The Edward Colston statue was torn down and thrown into Bristol harbor on Sunday by a group of demonstrators taking part in a worldwide wave of protests.
Statues of figures from Britain’s imperialist past have in recent years become the subject of controversies between those who argue that such monuments merely reflect history and those who say they glorify racism.
Protesters tear down a statue of Edward Colston during a protest against racial inequality in Bristol, Britain, June 7, 2020 in this screen grab obtained from a social media video.
Mohiudin Malik/via Reuters
By taking matters into their own hands, the protesters raised the temperature of a debate that had previously remained confined to the realms of marches, petitions and newspaper columns.
Prime Minister Boris Johnson’s spokesman said the removal of the statue was a criminal act.
“The PM fully understands the strength of feeling on this issue. But in this country where there is strong feeling, we have democratic processes which can resolve these matters,” the spokesman said.
But others countered that such processes had failed to recognize the pain caused by the legacy of slavery.
“People who say — authorities should take statues down after discussion. Yes. But it isn’t happening. Bristol’s been debating Edward Colston for years and wasn’t getting anywhere,” said historian and broadcaster Kate Williams on Twitter.
A street and several buildings in the city are still named after Colston, and the plinth where the statue stood bears the original inscription from 1895, which praises Colston as “virtuous and wise.”
The mayor of Bristol, Marvin Rees, said he did not support social disorder, but the community was navigating complex issues that had no binary solutions.

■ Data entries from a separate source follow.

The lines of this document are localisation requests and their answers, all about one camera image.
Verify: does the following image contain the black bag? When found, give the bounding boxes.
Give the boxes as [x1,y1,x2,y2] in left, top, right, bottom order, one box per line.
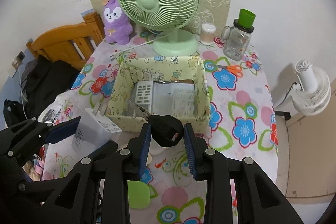
[3,99,29,127]

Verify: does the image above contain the white fan power cable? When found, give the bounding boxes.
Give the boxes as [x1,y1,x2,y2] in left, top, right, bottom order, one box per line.
[110,39,158,59]

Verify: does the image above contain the white floor fan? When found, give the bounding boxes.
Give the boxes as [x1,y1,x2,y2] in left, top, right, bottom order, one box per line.
[291,60,331,116]

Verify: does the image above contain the white printed bag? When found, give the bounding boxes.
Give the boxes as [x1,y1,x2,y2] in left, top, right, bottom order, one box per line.
[38,105,63,125]

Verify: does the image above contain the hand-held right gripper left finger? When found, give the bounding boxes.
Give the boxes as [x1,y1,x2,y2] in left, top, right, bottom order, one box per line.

“I would never pretend that the statue of a slaver in the middle of Bristol, the city in which I grew up, and someone who may well have owned one of my ancestors, was anything other than a personal affront to me,” said Rees, who has Jamaican roots.

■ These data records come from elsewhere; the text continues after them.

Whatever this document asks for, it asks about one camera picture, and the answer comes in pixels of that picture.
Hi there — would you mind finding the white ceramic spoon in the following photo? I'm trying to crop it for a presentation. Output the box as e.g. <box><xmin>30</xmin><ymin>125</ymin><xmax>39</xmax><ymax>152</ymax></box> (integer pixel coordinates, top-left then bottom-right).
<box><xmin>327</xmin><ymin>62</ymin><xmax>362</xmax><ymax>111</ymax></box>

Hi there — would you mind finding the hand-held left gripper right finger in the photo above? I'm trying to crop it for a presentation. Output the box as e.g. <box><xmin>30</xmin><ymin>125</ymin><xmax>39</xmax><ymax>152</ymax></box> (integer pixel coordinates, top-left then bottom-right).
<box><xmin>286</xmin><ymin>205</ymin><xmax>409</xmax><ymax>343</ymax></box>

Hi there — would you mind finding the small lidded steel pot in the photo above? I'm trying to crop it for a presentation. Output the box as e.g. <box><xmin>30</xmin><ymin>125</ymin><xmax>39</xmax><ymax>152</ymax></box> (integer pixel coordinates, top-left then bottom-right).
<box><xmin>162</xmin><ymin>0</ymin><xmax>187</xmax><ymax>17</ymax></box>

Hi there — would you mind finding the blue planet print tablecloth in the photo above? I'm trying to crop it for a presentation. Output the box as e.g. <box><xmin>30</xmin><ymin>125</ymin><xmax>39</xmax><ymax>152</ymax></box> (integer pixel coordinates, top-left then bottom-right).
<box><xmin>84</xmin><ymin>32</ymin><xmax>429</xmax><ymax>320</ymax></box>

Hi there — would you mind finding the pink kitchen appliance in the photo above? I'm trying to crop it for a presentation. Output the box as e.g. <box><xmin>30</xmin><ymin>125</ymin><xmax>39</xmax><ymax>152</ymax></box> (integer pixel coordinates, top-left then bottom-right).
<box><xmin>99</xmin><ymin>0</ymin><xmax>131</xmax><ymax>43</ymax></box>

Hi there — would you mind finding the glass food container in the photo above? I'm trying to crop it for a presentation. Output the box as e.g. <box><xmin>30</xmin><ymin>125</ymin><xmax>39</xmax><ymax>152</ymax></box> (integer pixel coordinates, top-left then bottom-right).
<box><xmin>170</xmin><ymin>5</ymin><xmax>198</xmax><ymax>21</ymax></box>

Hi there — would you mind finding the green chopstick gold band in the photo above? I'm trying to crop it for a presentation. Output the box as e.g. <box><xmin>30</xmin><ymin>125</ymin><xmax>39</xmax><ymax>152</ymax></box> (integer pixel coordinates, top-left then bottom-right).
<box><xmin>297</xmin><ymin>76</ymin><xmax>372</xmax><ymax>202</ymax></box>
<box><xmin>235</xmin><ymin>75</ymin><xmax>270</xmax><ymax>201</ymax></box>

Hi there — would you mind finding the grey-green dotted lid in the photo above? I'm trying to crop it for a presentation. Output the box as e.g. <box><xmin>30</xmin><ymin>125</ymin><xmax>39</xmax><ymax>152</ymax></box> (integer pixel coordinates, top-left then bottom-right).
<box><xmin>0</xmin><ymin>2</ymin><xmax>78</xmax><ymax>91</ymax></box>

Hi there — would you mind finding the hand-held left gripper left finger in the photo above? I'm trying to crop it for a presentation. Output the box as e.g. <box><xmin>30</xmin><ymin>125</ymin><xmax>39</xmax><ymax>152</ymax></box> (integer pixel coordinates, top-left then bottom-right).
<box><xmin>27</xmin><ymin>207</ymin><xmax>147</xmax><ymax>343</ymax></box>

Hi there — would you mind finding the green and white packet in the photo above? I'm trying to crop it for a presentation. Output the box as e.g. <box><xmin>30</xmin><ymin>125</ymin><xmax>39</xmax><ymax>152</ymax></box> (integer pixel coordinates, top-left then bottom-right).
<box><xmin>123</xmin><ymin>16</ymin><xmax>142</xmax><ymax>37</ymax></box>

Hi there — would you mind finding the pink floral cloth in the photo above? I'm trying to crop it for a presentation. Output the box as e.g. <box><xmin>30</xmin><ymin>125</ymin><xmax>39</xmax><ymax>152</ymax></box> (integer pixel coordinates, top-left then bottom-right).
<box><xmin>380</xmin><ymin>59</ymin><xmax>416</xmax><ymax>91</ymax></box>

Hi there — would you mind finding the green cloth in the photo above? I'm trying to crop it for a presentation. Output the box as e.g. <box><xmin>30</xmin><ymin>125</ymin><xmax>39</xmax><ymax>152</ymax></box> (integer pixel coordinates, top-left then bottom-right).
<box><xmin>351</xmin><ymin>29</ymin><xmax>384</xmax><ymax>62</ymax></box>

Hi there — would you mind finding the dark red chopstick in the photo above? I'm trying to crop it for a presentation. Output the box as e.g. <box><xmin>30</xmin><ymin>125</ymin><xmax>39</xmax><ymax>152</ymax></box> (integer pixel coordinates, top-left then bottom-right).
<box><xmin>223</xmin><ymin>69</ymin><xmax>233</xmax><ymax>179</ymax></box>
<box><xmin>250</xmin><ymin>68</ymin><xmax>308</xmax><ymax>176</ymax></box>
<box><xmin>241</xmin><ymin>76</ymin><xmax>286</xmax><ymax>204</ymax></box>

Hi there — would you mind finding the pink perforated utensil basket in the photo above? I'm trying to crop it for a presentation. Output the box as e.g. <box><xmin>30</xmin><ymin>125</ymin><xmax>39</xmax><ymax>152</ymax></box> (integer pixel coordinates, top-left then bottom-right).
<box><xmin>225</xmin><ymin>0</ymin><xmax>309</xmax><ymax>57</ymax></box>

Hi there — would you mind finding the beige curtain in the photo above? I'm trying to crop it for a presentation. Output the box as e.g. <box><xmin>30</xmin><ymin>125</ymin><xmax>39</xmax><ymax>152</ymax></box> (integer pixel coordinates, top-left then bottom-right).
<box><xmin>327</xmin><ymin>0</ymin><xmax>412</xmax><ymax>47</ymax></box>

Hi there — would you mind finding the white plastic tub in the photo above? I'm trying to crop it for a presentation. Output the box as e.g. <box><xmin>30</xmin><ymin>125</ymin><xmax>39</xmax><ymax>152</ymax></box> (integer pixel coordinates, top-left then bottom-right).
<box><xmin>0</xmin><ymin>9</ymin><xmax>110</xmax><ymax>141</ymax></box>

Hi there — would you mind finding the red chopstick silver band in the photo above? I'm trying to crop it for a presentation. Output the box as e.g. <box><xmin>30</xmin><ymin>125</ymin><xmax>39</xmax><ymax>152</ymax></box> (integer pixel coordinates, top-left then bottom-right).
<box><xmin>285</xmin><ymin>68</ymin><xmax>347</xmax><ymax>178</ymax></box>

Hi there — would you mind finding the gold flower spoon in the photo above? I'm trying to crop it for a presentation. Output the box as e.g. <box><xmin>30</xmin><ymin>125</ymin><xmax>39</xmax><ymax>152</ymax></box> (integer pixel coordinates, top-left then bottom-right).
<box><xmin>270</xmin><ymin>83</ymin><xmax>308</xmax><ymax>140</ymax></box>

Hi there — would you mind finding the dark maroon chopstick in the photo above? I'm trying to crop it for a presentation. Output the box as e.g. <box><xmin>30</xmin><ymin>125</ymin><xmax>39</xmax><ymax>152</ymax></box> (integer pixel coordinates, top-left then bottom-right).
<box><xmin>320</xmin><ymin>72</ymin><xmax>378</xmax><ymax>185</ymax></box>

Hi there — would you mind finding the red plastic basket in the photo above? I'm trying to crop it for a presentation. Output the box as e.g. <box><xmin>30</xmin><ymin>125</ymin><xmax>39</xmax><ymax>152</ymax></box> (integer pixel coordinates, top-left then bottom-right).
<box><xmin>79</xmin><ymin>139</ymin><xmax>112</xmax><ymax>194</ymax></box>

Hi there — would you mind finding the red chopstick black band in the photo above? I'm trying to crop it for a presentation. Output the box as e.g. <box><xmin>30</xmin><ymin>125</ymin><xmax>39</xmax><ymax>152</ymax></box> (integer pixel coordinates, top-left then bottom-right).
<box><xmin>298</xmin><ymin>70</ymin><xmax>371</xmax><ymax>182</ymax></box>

Bristol police said they made a tactical decision not to intervene because that could have caused worse disorder.
“Whilst I am disappointed that people would damage one of our statues, I do understand why it’s happened, it’s very symbolic,” said police chief Andy Bennett.
Even Britain’s wartime hero, Winston Churchill, was under renewed scrutiny: a statue of him on Parliament Square in London was sprayed on Sunday with graffiti that read “Churchill was a racist.”
Churchill expressed racist and anti-Semitic views and critics blame him for denying food to India during the 1943 famine which killed more than two million people. Some Britons have long felt that the darker sides of his legacy should be given greater prominence.
These debates in Britain echo controversies in the United States, often focused on statues of confederate generals from the Civil War, and in South Africa, where Cape Town University removed a statue of British colonialist Cecil Rhodes in 2015.